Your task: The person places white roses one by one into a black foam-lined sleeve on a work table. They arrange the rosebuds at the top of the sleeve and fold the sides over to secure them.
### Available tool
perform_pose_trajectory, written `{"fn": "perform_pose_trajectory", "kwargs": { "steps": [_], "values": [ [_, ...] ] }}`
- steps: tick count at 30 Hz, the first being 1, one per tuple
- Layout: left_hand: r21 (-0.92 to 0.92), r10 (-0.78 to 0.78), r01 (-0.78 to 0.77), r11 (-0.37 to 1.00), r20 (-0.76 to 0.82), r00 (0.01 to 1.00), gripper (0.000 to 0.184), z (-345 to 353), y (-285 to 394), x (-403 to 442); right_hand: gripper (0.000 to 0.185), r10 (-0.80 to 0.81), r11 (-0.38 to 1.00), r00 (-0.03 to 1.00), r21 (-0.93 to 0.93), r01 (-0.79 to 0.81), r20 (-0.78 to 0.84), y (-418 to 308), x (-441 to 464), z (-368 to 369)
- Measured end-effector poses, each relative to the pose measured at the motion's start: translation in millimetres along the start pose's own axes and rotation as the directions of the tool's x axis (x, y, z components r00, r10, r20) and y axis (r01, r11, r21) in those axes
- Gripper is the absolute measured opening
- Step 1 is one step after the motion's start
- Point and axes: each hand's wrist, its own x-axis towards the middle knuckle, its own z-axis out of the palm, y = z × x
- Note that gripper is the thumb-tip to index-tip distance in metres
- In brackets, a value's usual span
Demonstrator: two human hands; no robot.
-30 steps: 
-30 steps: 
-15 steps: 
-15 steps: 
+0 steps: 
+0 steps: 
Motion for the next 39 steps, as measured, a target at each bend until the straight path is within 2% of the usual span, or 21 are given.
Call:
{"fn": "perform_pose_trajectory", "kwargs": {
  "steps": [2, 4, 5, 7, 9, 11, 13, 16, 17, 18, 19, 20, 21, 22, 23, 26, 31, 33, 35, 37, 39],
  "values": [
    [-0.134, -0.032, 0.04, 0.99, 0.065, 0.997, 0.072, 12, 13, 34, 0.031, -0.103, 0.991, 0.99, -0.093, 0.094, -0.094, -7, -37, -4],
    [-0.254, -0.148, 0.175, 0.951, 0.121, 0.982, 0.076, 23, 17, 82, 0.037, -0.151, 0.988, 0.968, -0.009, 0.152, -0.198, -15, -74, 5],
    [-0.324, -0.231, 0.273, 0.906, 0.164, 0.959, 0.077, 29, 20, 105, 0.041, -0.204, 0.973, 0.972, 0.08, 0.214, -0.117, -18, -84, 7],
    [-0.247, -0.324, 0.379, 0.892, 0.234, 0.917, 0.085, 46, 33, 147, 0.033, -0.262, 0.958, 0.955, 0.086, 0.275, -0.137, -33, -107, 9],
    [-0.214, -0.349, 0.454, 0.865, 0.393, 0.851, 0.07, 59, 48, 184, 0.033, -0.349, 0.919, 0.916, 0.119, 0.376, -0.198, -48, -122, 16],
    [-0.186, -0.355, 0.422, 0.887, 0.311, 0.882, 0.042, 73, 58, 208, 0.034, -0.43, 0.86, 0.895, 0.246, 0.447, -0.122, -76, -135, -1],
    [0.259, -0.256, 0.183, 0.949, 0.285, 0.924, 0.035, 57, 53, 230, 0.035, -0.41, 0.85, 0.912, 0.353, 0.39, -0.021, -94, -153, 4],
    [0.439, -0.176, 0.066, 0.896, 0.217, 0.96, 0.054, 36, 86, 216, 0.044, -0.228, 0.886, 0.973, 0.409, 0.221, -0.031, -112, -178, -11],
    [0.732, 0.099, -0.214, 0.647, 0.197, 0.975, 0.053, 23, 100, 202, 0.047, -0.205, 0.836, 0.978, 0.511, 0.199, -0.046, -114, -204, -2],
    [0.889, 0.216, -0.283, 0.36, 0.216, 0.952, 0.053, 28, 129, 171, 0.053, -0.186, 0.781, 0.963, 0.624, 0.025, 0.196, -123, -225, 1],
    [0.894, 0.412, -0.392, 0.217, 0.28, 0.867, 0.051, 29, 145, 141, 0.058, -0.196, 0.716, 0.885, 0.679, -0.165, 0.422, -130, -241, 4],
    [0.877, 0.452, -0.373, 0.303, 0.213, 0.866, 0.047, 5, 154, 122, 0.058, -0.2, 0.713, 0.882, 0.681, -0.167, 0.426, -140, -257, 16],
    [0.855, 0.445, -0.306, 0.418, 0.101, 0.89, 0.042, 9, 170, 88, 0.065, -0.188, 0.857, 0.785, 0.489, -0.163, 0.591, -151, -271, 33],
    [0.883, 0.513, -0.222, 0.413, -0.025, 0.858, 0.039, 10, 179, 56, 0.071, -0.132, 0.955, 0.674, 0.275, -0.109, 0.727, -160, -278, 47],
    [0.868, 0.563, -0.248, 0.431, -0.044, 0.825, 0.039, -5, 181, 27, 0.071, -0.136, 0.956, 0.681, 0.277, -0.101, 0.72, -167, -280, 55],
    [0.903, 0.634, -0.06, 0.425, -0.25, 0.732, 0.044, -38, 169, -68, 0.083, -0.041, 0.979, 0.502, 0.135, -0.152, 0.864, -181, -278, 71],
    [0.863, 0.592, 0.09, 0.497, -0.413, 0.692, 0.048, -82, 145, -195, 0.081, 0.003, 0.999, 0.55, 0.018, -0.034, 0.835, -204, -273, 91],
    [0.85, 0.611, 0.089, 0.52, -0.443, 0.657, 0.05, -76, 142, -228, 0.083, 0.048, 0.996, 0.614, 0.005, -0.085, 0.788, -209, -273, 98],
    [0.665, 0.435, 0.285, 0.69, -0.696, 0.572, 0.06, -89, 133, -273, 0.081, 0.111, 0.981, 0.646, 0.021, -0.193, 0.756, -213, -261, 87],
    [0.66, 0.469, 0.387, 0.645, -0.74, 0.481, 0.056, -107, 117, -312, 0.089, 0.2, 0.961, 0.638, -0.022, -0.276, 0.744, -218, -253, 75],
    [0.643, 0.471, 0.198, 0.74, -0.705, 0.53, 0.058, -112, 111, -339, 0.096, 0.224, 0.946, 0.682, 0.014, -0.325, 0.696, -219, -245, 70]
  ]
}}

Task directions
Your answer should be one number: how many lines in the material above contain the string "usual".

Exercise result
2